Tradeoffs in Fidelity

At first look, it seems that a higher-fidelity design would always be better since the results of a high-fidelity model are more likely to be accurate. However, there is a tradeoff between fidelity and costs, and ideally, a mix of low-fidelity and high-fidelity experiments should be run for an optimal experimentation journey. The following table shows the tradeoffs between a low-fidelity and a high-fidelity experiment.

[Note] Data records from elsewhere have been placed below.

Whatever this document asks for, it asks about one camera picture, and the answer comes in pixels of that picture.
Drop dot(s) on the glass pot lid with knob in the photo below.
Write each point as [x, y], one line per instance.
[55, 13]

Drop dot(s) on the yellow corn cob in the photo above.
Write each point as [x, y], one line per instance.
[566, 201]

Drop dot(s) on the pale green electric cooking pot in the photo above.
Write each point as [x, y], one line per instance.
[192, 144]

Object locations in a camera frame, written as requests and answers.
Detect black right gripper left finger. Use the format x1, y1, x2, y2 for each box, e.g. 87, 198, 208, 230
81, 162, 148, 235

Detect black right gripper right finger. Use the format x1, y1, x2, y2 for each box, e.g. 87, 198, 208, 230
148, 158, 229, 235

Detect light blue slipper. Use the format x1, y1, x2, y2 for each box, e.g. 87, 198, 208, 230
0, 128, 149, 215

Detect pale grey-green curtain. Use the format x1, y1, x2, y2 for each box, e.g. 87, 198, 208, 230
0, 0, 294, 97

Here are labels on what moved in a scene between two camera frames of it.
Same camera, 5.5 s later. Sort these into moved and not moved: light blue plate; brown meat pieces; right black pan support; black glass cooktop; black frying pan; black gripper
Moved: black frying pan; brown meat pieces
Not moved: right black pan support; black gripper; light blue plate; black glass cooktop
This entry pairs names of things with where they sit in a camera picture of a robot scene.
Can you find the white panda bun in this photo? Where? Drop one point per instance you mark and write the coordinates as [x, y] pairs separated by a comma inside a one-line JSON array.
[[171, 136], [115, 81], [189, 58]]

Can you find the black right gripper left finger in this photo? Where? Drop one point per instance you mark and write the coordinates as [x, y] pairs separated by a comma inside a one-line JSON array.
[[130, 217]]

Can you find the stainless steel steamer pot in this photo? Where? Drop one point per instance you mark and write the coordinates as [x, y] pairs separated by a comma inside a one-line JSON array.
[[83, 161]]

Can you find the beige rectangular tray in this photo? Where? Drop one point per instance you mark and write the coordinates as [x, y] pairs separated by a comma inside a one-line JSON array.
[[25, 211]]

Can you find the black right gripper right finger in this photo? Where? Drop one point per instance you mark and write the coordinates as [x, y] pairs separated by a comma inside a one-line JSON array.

Implications of Fidelity to Modern A/B Testing

Modern A/B testers have the unspoken privilege of being able to run close to 100% fidelity experiments because the costs of high fidelity in the online domain are negligible. However, still there are many ideas and concepts that modern experimenters can learn from fidelity. Some of them are as follows:

Always gauge the fidelity of your experiments: It is always intelligent to judge how the experimental environment will differ from the one in deployment. Suppose, you are running an experiment on an apparel website over 2 months in summer. However, when the change is deployed the season might change and the experimental results might not apply. Maybe, your experimentation software adds too much overload to your memory, hence increasing the page load latency for your visitors. Consider all the factors and consider how the results might differ from the real world.

Build simpler versions of features at a higher velocity: It is often not useful to develop an overly optimized version of a feature to begin with. Think about faster ways to iterate and do not worry about building things from the bottom up. It is always better to make small and quick changes from the top down and find areas where efforts pay off more.

Run targeted experiments to achieve higher fidelity: Sometimes you might be including visitors in a campaign that do not end up seeing the change that you have made. For instance, if you have made a change at the bottom of a page, then including all the visitors on the page adds noise to the result. Carefully think who are the people who will be exposed to the change you have made and for the highest fidelity only include these in your test.

Run painted door experiments and smoke tests: In the early stages of feature development, it is often valuable to test a feature without developing it at all. Suppose you have five feature ideas in mind for providing value to the customer. You can place a button for these features in your product before building the overall feature. If the user ends up clicking on the button, you can show a simple “feature under development” message. Based on how many visitors actually click on the button, you have learned in advance, which is the most valuable feature idea to work on. These experiments are called painted door experiments and are a great use of low-fidelity design.

Run experiments on different levels of fidelity: To optimize between speed and accuracy, it is always better to maintain multiple levels of fidelity in your experimentation journey. When you are trying to find the needle in the haystack, prefer stripping down specifications and running an experiment at lower costs. When trying to stress test a design, try to bring it as close as possible to the real-world deployment environment.

Conclusion

Early computers had a high integration between the hardware and the software. Replacing pieces of hardware was difficult, migrating code from one machine to the other was difficult, and making changes to code required one to disassemble the machine entirely. Somewhere along the line, engineers were able to separate the software and the hardware layer entirely. In effect, it meant that you could use the same machine and get it to do anything you want based on the dynamic instructions you wrote.

Today, this has led to web-based apps being increasingly flexible and robust. You can make changes (and revert them) quickly at zero cost and thousands of visitors across the globe can directly see the changes made on their own devices. This is exactly the reason why running high-fidelity experiments is so cheap in modern A/B testing.

No other domain has enjoyed the privilege of fidelity to this extent. Science has never been made available with such degrees of ease.